General: The value matrix has ncol = number of attributes you selected or all(default) and nrow = number of rounds you selected or the first and last(default) for all selected users.
dataset We assume the input data.frame has following columns usid =
User IDs, round = integers indicating which round the user is in (0-index
works best for 'round'), atid = integer column for referring the attribute
ID (1 indexed), selected = numeric value of the attribute for a specific,
given round, selectable = amount of options the user can chose at a given
round, with the current configuration.
userid is a necessary parameter, without it you'll get a warning.
Default is NULL.
attr Default calculates with all attributes. Attributes are
automatically read from provided dataset, it is important you always
provide the complete data so that the package functions properly. Moreover,
userid and attr will not be sorted and will appear in the
order you input them.
rounds Default calculates with first and last rounds (initial and
final product configuration). You can give a vector of arbitrarily chosen
rounds as well.
cost_ids Default assumes all your attributes are of benefit type,
that is a higher value in the attribute means the user is better off than
with a lower value. If one or more of the attributes in your data is of
cost type, e.g. price, so that lower is better then you should identify
this attributes as such, providing their id, they'll be converted to
benefit type (higher amount is better).
About reference points with cost_ids: For a cost attribute it should be
true, that a lower value is better for the user, this should also hold for
the three reference points. So contrary to normal/benefit attributes
for cost attributes reference points should follow that: mr > sq >
g.
Note: When converting a cost attribute to a benefit attribute its three
reference points change as well, enter the unconverted refps, the function
transforms them automatically when it detects a cost_ids != NULL.

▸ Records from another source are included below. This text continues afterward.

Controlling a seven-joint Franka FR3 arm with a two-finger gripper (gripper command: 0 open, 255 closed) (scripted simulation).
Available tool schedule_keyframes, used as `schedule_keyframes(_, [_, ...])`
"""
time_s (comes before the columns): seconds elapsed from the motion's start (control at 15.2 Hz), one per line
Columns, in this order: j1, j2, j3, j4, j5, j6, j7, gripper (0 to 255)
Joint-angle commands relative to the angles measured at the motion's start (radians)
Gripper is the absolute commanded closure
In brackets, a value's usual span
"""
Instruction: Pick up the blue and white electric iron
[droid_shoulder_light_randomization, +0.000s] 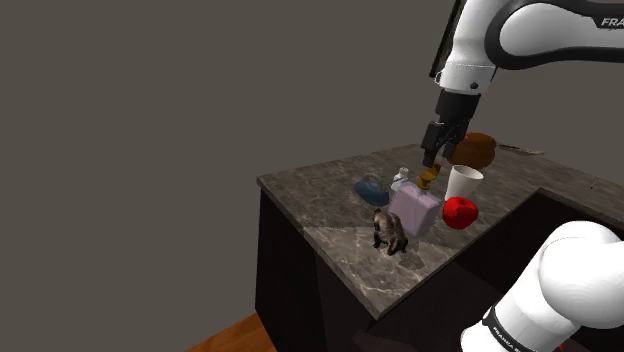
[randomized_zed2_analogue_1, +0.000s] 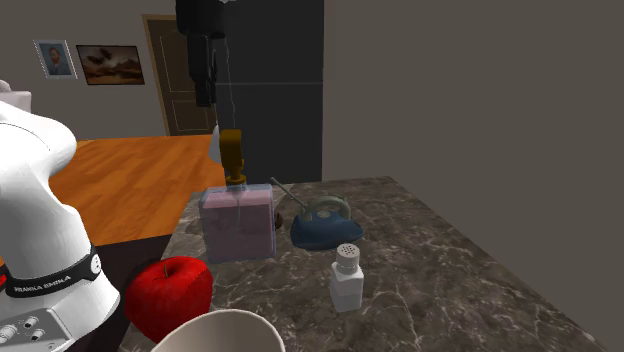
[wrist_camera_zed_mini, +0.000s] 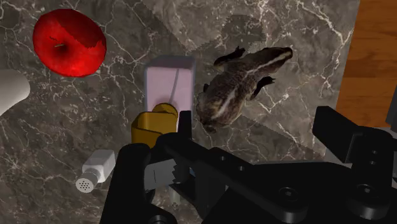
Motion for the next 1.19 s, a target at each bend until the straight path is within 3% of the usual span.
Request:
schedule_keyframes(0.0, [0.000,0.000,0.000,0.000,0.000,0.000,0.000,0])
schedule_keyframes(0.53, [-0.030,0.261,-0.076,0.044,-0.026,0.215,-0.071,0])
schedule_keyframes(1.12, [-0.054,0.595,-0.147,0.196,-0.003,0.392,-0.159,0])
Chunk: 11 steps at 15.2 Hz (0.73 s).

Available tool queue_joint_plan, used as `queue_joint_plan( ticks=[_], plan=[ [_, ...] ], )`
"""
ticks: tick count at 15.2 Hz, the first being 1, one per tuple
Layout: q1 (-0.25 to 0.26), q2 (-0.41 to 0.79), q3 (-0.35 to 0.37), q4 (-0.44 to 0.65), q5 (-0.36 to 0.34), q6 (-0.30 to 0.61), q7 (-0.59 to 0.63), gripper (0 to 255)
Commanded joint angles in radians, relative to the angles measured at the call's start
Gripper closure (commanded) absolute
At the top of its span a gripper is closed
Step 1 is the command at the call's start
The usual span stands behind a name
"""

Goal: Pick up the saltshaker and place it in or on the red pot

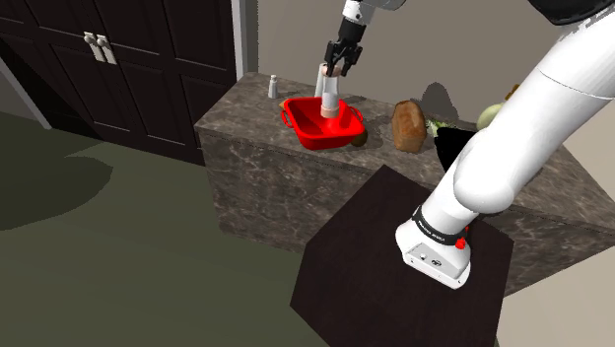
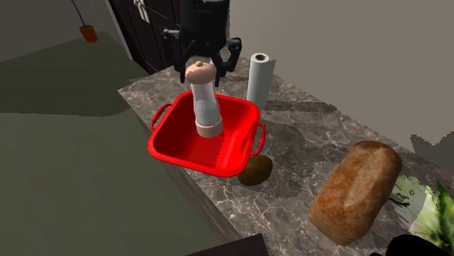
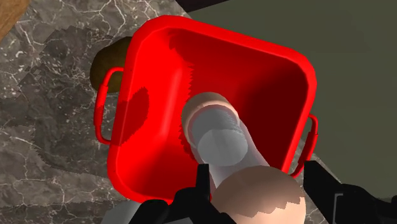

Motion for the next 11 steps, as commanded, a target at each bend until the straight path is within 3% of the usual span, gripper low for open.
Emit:
queue_joint_plan(
  ticks=[1, 8, 9, 11],
  plan=[
    [0.000, 0.008, -0.001, -0.017, 0.006, 0.024, -0.007, 255],
    [0.000, 0.008, -0.001, -0.017, 0.006, 0.024, -0.007, 255],
    [0.000, 0.008, -0.001, -0.017, 0.006, 0.024, -0.007, 0],
    [0.000, 0.008, -0.001, -0.017, 0.006, 0.025, -0.007, 0]
  ],
)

But since for cost attributes, lower is better, unconverted they should
follow (G < SQ < MR).
Value
a list of value matrices for each user.
References
[1]Wang, X. T.; Johnson, Joseph G. (2012) A tri-reference point theory of decision making under risk. Journal of Experimental Psychology
Examples
1 2 3 4 5 | #Not runnable yet
trpValueMatrix(pc_config_data, 9:11, mr = 0.5, sq = 2, g = 4.7)
trpValueMatrix(my_data, userid = 11, attr = 1, cost_ids = 1, mr = 10, sq = 5, g =3) # Note that for cost attributes: MR > SQ > G
trpValueMatrix(keyboard_data, 60, rounds = "first", attr=1, mr = 0.5, sq = 1.8, g = 2.5, beta_f = 6)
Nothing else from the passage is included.